Indiana Jones and the Fate of Atlantis/Nightmare Fuel

Everything About Fiction You Never Wanted to Know.


  • The comic's version of Kerner and Ubermann using the God Machine. They don't even survive the transformation, instead horrifically mutating and melting (a la Toht's death in Raiders) away at the same time (Kerner ends up as a pile of smoking goo on the ground, and Ubermann's EYES BURST OUT OF HIS MUTATED HEAD at the end of his transformation.
  • In the game, the inner circles of Atlantis start to become this as time goes by, especially if you haven't rescued Sophia yet. Up until now, the Lost City hasn't seemed too frightening: the hallways are immensely wide and brightly lit, the ruined architecture is a little too grand to be frightening, and the Nazis are always patrolling the area to provide a reassuring series of fist-fights; after the canals, the random encounters end, and you're allowed to wander freely through the dimly-lit claustrophobic hallways of the second circle, all alone except for the eerie carvings on the walls and the skeletons on the ground.
    • Another element that adds a layer to the creepiness factor: the skeletons themselves.
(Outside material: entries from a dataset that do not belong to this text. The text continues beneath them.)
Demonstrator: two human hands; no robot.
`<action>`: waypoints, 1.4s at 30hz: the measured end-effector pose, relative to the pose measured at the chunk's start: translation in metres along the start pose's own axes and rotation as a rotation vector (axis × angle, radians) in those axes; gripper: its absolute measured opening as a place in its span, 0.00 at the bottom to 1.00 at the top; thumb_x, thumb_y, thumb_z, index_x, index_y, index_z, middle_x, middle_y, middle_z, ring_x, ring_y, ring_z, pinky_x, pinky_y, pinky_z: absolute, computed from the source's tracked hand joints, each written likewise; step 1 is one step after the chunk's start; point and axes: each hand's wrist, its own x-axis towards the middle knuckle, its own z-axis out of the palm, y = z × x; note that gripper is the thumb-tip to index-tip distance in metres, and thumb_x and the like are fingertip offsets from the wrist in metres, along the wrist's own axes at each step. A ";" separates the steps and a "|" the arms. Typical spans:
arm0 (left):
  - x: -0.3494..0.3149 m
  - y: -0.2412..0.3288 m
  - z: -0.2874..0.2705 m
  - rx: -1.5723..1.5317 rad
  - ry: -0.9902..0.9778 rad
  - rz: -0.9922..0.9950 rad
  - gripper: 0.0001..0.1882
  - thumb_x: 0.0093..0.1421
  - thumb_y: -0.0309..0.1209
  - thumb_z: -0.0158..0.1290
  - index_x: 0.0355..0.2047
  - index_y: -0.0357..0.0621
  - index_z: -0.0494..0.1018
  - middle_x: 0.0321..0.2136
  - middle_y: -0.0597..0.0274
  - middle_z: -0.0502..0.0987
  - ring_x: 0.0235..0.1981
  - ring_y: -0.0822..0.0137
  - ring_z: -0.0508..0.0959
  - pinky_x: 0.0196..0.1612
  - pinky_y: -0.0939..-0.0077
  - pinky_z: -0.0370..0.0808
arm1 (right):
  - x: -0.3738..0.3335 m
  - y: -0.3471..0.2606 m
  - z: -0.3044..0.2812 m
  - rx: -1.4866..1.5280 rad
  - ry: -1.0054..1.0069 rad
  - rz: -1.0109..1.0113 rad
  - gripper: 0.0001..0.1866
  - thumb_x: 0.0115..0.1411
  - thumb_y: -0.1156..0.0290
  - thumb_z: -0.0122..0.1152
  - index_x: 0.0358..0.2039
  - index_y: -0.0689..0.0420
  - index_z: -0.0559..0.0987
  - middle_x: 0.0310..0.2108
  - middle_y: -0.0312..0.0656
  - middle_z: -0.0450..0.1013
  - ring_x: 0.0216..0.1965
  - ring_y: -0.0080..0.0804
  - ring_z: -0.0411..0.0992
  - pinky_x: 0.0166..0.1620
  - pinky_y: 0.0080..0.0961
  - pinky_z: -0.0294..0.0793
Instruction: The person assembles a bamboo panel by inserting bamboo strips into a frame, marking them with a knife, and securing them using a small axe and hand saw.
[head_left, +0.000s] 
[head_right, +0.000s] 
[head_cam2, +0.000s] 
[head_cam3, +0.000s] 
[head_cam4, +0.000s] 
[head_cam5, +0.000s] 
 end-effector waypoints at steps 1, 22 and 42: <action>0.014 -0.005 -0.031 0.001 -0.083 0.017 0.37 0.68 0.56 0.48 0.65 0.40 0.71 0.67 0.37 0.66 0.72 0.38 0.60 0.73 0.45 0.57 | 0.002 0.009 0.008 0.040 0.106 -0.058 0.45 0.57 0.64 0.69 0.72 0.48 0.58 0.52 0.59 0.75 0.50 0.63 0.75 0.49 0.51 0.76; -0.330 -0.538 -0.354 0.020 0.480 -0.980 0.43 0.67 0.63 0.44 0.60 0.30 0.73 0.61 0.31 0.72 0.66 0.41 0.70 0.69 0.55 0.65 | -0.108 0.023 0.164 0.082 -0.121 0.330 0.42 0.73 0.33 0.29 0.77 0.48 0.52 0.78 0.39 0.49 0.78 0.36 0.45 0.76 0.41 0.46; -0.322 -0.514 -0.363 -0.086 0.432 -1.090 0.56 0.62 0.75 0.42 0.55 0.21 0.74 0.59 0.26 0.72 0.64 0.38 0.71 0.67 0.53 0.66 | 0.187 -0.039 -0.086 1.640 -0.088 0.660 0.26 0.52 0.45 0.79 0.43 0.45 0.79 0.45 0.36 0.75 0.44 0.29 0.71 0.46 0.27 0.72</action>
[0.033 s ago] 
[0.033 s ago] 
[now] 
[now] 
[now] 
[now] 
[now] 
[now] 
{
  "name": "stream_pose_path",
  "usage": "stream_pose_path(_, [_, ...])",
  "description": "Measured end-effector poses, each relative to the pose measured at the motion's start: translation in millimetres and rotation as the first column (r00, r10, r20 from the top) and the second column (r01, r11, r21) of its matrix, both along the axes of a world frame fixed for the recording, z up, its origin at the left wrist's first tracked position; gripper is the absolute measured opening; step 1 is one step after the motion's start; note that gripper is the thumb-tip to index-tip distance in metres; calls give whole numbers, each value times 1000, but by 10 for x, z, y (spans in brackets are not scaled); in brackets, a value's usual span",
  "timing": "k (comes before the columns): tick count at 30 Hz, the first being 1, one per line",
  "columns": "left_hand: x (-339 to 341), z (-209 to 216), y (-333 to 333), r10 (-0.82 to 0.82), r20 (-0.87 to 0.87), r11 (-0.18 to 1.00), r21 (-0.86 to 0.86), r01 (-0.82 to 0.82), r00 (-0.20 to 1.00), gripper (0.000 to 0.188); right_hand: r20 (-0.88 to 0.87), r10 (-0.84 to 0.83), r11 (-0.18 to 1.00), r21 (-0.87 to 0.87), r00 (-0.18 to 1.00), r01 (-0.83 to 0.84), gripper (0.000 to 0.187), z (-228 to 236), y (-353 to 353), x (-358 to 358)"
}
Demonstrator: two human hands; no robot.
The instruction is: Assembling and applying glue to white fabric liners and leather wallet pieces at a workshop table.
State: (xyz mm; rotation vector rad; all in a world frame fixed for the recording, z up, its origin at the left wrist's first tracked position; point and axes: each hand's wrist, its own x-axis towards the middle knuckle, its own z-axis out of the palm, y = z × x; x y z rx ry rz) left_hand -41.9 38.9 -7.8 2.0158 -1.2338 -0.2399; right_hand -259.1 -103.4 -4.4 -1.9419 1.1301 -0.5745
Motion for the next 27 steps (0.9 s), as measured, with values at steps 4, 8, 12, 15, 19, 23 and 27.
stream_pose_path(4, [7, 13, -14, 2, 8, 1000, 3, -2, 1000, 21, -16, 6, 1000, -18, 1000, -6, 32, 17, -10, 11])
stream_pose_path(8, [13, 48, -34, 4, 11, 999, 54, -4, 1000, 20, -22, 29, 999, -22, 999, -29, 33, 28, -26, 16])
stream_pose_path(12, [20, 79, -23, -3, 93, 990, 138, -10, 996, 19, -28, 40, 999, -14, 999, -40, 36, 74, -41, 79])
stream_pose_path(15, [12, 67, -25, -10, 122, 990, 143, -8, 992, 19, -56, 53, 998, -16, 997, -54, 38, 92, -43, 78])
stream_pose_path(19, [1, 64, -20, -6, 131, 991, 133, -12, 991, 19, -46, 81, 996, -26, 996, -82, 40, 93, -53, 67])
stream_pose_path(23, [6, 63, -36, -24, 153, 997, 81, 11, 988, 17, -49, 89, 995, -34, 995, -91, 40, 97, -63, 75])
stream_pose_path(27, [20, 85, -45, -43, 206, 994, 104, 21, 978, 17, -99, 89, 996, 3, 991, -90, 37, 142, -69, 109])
Maybe it's just the graphics, but quite a few of them look as though they died screaming in agony. If you decide to examine the bones, you can hear the uneasiness in Indy's voice as he describes them.

Maybe they're animal bones.
No animal I know about has bones like these...
These bones are weirdly twisted.
Any human being with bones like this had to have been diseased.
Some of the skulls bear half-grown horns.
Maybe they weren't human at all, but... something else...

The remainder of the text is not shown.